Admittedly, P.G. is the John Chrysostom version of MB's full St. Basil.

We can never know.
I am aware that PG openly stole at least one plot. His was at least a 3rd variation on How to Marry a Millionaire, Such was very common and almost never noticed. Plummy owned up to that one.
I will entertain both possibilities with the comment
Yeah ok, So?
Or one of my favorite quotes-
take your pick as to the variation. Unasked is who stole which from who, and when you decide there is also a Picasso version -
“A good composer does not imitate; he steals,” Igor Stravinsky .
Faulkner allegedly “Immature artists copy, great artists steal."
Steve Jobs “Good artists copy, great artists steal.”
OTOH as much as I prefer Wodehouse for his kind of humor, I would never count him as a great artist.
If we are to burn PG for this a huge amount of western lit, pre-dating William , Stafford on Avon and going forward goes up in smoke.
My point is that PG did this stuff better.
My suspicion is that Max ended his foray into the novel with this one outing because he knew he was not that good.

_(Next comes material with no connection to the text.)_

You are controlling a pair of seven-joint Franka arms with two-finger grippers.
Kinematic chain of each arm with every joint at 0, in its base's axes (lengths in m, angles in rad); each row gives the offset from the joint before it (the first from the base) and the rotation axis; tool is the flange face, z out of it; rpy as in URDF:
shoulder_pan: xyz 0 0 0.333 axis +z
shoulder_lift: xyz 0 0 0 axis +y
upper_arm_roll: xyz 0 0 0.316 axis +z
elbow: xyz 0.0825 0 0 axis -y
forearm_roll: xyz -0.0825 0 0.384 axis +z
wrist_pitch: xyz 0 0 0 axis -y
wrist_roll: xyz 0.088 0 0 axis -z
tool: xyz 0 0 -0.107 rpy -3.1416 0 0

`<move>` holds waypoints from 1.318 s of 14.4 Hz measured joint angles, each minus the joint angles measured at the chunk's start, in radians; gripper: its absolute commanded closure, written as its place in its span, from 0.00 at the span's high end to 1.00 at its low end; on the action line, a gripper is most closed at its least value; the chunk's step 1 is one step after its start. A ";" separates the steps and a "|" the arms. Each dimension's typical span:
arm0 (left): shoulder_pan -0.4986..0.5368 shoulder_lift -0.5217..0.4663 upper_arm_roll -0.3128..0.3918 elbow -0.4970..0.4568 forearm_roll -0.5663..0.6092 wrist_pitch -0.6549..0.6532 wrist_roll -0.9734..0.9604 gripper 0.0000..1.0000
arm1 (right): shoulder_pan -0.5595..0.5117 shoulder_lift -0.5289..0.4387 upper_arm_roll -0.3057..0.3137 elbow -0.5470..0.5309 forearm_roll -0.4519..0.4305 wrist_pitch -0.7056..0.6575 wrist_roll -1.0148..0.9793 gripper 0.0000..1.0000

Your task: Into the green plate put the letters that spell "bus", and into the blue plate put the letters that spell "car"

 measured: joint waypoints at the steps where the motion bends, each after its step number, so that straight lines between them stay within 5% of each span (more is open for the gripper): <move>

So, yes, maybe he did not think the novel was the best form for him.

So, yes, maybe he did not think the novel was the best form for him."
This quote is neither mine nor is it in any kind of context. It is from the reviews of the book you point too.
If nothing else I feel like I know nothing about Max the essayist, the reviewer or man of letters.
All that said I have to admire this kind of direct end the conversation review:
Did I miss the irony? My mind wandered to the Goncourts. There is nothing bitchy here. He is not Wilde.

Also The Happy Hypocrite, which is to The Picture of Dorian Gray what Love among the Chickens is to ZD.


Nope, no comment. Just Lemme ponder this one.